More exactly: of course not all strings need to be upgraded, just those targeted to character columns. In particular blobs wouldn't survive an utf8::upgrade ;) If you're interested I can provide more test scripts for these issues. Regards, Jörn
From: CAPTTOFU [...] cpan.org
Hi, This is on my radar, but I admit, I'm not a guru on UTF8 - probably an American issue. I have recently started to have to deal with UTF8 a bit on grazr, particularly with Chinese feeds, and now understand some of the issues with UTF8. What does utf8::upgrade do exactly? I would like to fix this issue! On Thu Mar 22 14:11:50 2007, JRED wrote: Show quoted text
> On Mi. 21. Mär. 2007, 16:43:05, JRED wrote: >
> > A fix would be to utf8::upgrade all binded parameters and the SQL > > statement itself before sending them to the server when > > mysql_enable_utf8 is active.

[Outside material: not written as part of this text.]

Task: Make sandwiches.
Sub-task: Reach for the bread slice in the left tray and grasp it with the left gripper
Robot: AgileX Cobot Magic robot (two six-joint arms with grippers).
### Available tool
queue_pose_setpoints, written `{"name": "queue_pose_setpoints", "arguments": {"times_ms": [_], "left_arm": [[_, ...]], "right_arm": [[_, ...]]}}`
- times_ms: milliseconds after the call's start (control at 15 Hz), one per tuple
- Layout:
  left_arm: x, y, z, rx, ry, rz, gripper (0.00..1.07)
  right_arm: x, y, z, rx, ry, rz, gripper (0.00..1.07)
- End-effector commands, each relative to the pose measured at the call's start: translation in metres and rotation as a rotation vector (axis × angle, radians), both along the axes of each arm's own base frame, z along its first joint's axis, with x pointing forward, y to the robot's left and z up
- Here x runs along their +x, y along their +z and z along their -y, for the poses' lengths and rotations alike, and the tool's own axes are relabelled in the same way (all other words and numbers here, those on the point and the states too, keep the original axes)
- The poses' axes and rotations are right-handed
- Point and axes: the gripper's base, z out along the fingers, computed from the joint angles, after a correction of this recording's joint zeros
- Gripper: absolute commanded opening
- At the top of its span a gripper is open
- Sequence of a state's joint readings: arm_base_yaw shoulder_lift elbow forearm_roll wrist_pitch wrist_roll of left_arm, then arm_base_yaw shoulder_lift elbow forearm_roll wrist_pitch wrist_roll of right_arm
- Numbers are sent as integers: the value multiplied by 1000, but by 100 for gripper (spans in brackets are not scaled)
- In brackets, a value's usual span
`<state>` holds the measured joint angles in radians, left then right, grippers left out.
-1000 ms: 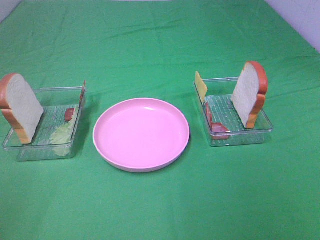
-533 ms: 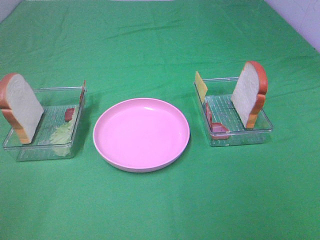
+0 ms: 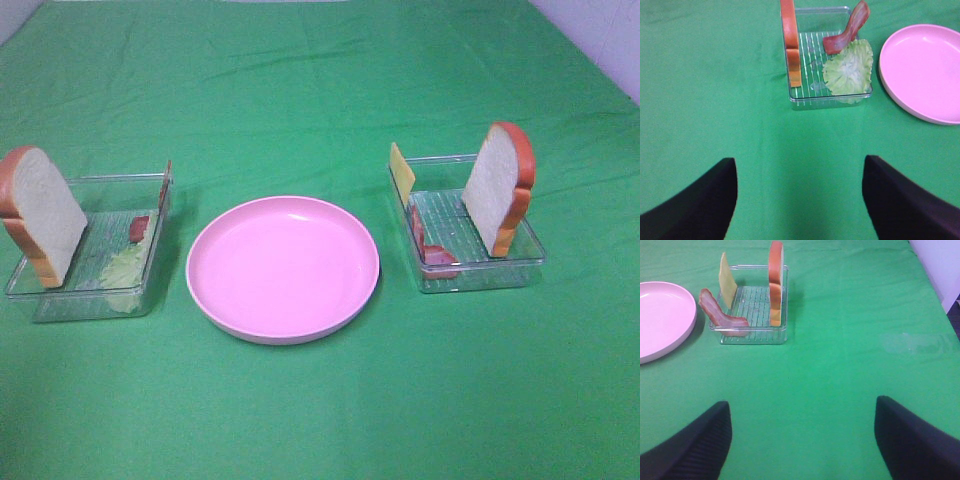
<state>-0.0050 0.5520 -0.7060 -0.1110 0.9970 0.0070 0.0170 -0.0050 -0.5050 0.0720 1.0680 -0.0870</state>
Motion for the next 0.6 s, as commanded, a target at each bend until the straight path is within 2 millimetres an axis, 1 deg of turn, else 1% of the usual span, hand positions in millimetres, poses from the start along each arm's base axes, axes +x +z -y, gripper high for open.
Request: {"name": "queue_pose_setpoints", "arguments": {"times_ms": [67, 133, 200, 267, 333, 467, 533, 600], "left_arm": [[50, 8, 0, -8, 11, -112, 68], [60, 9, 0, -4, 6, -132, 68], [82, 10, 0, -3, 7, -177, 68], [131, 5, 0, 0, 3, -274, 68], [141, 5, 0, -1, 3, -285, 68], [182, -6, 0, 4, 0, -355, 68], [192, -9, 0, 5, 0, -371, 68], [219, -19, 0, 6, -1, -407, 68]], "right_arm": [[-2, 1, 0, -10, 3, 26, 75], [-2, 1, 0, -10, 3, 26, 75], [-2, 1, 0, -10, 3, 26, 75], [-2, 1, 0, -10, 3, 26, 75], [-2, 1, 0, -10, 3, 26, 75], [-2, 1, 0, -10, 3, 26, 75], [-2, 1, 0, -10, 3, 26, 75], [-2, 1, 0, -10, 3, 26, 75]]}}
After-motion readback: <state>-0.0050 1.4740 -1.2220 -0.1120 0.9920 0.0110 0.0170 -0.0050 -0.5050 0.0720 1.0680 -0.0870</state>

> > More exactly: of course not all strings need to be upgraded, just those > targeted to character columns. In particular blobs wouldn't survive an > utf8::upgrade ;) > > If you're interested I can provide more test scripts for these issues. > > Regards, > > Jörn
From: JRED [...] cpan.org
On Sat May 26 21:56:33 2007, CAPTTOFU wrote: Show quoted text
> What does utf8::upgrade do exactly?
When the variable has the utf-8 flag set, it does nothing, because it assumes that this variables carries valid utf-8 already. If the utf-8 flag isn't set, the variable is _converted_ to utf-8 and the utf-8 flag is set as well. The latter case is interesting in conjunction with DBD::mysql when the database connection is utf-8, but the application passes non utf-8 data. Then the data has to be "upgraded" to utf-8 and must not be passed as-is, because MySQL then receives illegal data which does not conform to utf-8. So all parameters binded to SQL statements (and the SQL statements themself) need to go through a utf8::upgrade() and everything will work as expected. We do this in a database layer we wrote for our applications, but we want to get rid of this layer ;) Of course it would be better if this is handled on DBI/DBD level, not on application level. I dunno the DBI/DBD architecture well, but probably this could be done even at DBI level, so all drivers would benefit. Regards, Jörn
From: JDIEPEN [...] cpan.org
Sorry for jumping in, but... On Sun May 27 05:24:09 2007, JRED wrote: Show quoted text
> So all parameters binded to SQL statements (and the SQL statements > themself) need to go through a utf8::upgrade() and everything will work > as expected.
Note that any bounded binary columns/values must NOT be upgraded. This means you need to know for each bounded parameter if it's a text value or binary. I've looked at this issue myself, but I couldn't figure out how to do it. My experience with dbd::mysql & libmysqlclient is pretty limited though. Also note that it's NOT enough to check the sql type of the column. See also RT #24738 (fixed that for selecting binary & utf-8 values)
Fix for UTF-8 support in DBD::mysql is in my pull request: https://github.com/perl5-dbi/DBD-mysql/pull/67 I would like if more people affected by UTF-8 bugs in DBD::mysql could test my changes...
Reopening, fix was reverted in 4.043.